@evildictaitor: I'm not saying your way is wrong, nor am I under any illusion that I'm in any way qualified to judge your method as 'wrong', if there is such a thing, but that approach sets off two alarm bells in my head.

The first one is complexity: an application that is basically just a place where you import a gajillion libraries sounds pretty complex to wrap your head around.

Secondly, I'm a firm believer in the whole "You aren't going to need it" thing. I used to write everything, everything I was working on as a reusable component/library, and I eventually realised that I spent a lot of my time on making things I wouldn't ever reuse reusable. Nowadays, I take the approach that I write it so that it works, and if I ever need something I know I've already written before, only then do I take what I wrote and make it reusable.

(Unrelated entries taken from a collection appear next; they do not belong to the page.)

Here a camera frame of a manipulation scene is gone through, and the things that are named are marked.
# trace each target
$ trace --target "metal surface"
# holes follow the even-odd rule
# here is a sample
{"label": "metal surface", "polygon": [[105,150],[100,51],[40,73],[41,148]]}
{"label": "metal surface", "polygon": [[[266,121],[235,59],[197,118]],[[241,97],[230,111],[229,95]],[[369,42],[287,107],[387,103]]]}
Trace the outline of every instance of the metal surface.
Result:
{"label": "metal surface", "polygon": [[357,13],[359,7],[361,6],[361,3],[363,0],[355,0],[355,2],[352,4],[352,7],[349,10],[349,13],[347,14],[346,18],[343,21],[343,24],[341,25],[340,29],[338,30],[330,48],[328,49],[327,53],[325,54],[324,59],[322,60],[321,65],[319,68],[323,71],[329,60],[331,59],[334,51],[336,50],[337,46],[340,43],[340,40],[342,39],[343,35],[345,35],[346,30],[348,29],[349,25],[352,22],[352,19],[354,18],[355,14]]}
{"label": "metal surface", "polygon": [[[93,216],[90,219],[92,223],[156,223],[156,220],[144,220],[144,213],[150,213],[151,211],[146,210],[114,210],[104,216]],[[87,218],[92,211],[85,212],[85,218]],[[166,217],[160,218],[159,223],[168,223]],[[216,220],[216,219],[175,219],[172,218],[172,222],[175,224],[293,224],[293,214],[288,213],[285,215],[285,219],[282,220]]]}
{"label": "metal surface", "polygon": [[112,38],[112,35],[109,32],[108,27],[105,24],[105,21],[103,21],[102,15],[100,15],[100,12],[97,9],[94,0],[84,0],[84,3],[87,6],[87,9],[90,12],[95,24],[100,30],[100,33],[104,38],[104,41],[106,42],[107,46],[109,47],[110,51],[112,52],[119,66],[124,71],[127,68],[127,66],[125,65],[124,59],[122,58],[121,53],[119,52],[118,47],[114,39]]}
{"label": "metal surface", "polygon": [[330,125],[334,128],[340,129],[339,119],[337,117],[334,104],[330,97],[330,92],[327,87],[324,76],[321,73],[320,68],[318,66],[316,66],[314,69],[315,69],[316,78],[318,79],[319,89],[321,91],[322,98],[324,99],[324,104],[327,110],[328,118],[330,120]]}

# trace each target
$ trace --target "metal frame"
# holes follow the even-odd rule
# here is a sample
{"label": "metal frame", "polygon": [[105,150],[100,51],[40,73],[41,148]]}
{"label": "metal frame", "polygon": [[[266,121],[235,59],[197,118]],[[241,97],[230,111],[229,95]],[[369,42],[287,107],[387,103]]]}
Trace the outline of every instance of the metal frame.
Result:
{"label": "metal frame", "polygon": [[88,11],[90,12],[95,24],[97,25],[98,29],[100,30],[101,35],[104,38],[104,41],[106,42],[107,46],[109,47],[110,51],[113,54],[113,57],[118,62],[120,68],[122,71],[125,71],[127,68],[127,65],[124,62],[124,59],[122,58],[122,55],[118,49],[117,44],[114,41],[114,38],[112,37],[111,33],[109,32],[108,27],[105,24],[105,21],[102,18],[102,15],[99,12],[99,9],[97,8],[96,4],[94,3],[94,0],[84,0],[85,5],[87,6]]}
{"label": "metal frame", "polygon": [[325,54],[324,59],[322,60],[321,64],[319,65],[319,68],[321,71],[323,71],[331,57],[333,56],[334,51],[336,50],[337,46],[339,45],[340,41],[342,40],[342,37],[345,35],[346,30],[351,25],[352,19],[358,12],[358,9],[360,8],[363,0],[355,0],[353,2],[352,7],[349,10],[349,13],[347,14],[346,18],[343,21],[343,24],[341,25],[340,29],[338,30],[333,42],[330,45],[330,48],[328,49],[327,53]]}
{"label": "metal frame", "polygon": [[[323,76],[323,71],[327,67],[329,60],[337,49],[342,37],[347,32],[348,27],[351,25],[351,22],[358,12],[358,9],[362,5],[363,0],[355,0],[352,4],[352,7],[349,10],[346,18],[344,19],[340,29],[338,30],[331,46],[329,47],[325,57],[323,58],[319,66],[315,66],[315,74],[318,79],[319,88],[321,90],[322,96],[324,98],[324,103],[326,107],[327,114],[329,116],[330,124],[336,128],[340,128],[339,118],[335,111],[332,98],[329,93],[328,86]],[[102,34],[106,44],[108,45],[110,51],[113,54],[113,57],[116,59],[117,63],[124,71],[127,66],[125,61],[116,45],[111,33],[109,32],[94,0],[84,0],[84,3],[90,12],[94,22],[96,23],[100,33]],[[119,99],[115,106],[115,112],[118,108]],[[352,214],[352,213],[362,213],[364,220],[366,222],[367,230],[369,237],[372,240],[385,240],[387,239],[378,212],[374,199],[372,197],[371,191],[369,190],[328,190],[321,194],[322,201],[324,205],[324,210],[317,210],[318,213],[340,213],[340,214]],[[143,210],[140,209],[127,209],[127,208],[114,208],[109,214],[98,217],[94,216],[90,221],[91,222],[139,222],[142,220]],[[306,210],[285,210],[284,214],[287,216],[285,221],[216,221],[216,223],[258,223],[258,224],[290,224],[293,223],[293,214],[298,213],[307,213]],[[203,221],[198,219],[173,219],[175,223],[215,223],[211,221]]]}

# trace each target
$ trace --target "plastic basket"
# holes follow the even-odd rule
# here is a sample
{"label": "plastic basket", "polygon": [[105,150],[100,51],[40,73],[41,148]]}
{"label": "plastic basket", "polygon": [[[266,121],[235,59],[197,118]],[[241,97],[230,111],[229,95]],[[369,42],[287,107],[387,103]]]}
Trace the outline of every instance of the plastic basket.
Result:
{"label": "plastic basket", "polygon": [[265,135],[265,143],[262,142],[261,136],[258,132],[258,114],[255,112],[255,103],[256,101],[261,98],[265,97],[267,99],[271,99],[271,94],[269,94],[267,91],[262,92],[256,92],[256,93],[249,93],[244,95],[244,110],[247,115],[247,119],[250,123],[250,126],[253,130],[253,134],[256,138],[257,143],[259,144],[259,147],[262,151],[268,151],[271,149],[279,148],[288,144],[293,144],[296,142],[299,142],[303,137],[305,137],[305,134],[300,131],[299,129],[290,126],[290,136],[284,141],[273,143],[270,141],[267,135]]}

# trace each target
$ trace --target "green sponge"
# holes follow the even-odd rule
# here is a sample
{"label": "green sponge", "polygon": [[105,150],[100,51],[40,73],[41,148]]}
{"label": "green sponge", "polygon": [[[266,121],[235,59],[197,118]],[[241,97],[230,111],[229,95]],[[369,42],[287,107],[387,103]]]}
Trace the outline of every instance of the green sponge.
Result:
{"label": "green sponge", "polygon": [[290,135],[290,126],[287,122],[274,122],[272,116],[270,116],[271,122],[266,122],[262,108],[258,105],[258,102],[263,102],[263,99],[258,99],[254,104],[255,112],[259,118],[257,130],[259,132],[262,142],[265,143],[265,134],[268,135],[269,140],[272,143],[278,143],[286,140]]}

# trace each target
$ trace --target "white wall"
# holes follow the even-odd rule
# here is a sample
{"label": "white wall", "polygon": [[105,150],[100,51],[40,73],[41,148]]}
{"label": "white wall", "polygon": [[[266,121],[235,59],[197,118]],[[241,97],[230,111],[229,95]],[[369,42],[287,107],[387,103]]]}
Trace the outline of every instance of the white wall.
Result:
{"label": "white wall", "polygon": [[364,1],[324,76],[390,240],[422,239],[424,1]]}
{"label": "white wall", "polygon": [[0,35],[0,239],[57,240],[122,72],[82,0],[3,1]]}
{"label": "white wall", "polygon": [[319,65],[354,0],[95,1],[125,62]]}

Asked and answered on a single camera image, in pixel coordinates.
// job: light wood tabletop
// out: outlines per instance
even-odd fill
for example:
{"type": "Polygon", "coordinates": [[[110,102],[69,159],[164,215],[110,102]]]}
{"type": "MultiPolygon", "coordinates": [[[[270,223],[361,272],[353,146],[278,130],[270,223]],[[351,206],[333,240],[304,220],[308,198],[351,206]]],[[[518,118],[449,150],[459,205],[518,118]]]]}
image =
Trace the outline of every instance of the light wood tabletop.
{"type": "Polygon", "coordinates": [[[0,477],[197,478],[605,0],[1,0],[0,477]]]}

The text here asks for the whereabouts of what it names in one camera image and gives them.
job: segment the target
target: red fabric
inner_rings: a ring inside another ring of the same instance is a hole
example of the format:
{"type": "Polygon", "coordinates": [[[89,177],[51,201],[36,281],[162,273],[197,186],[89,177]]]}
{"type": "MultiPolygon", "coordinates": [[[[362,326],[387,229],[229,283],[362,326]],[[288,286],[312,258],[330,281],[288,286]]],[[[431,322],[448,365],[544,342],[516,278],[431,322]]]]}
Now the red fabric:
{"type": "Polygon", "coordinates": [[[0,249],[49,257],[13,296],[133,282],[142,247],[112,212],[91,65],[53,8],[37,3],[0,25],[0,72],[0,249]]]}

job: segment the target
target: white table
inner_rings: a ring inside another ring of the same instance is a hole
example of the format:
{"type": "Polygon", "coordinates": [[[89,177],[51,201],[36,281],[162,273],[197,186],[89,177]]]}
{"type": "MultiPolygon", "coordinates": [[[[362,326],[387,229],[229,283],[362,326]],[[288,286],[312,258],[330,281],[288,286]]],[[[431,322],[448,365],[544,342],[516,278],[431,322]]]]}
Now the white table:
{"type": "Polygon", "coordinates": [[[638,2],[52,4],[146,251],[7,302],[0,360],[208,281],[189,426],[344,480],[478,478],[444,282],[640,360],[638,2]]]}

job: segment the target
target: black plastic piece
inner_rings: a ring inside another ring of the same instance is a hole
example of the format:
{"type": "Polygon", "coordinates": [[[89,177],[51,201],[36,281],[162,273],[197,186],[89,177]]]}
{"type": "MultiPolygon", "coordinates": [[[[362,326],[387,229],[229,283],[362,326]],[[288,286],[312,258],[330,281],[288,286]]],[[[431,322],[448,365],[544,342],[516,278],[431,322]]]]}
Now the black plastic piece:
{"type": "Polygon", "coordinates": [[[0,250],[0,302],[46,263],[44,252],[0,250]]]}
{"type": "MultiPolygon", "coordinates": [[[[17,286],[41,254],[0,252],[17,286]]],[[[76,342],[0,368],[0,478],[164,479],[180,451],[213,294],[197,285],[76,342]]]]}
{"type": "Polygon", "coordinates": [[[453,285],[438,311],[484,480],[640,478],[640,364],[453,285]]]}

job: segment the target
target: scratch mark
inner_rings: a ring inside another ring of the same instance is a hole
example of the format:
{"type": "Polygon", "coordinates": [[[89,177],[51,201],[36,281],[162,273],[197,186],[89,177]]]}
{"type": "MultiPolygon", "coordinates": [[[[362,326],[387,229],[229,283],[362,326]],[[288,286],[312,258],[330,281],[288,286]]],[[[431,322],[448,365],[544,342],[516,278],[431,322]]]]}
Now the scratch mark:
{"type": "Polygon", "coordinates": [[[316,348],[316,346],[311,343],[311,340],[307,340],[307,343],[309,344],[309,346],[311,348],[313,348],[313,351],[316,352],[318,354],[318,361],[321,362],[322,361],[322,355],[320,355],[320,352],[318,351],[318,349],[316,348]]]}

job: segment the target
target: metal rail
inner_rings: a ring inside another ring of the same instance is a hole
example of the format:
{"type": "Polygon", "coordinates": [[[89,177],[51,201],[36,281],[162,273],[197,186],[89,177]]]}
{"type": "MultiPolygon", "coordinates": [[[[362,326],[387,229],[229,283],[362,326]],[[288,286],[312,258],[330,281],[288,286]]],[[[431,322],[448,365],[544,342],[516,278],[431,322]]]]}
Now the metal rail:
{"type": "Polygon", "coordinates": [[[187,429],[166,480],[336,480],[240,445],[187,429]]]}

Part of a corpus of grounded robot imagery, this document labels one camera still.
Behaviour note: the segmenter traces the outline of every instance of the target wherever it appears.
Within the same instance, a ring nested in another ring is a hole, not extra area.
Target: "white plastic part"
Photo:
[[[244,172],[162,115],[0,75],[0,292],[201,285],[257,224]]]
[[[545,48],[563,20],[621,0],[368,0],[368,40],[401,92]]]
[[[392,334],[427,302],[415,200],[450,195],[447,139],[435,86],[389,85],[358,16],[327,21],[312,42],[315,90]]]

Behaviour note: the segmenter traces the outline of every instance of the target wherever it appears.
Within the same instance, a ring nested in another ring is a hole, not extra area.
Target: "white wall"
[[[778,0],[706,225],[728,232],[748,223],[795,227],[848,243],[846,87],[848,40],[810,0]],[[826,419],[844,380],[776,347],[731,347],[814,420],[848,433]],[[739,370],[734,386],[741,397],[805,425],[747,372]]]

For instance, if I need some sort of special value converter for a weird databinding, I just write the convert method with some rudimentary type checking and that's it. If I'm working on something else that needs the same value converter, only then do I take the one I originally built, stick it in a library, make sure it's robust enough to survive anything thrown at it, and implement the ConvertBack method. Maybe I won't need it a third time, but the fact that I needed it twice is a good indicator to me that it needs to be reusable. The fact that I needed it once isn't. Obviously I haven't kept any metrics on this, but it feels like I've saved lots of time with this approach.

For context: I used to write a lot of ASP.NET webapps and some WPF stuff, now I primarily work on relatively single-use WPF applications and some Windows Runtime stuff.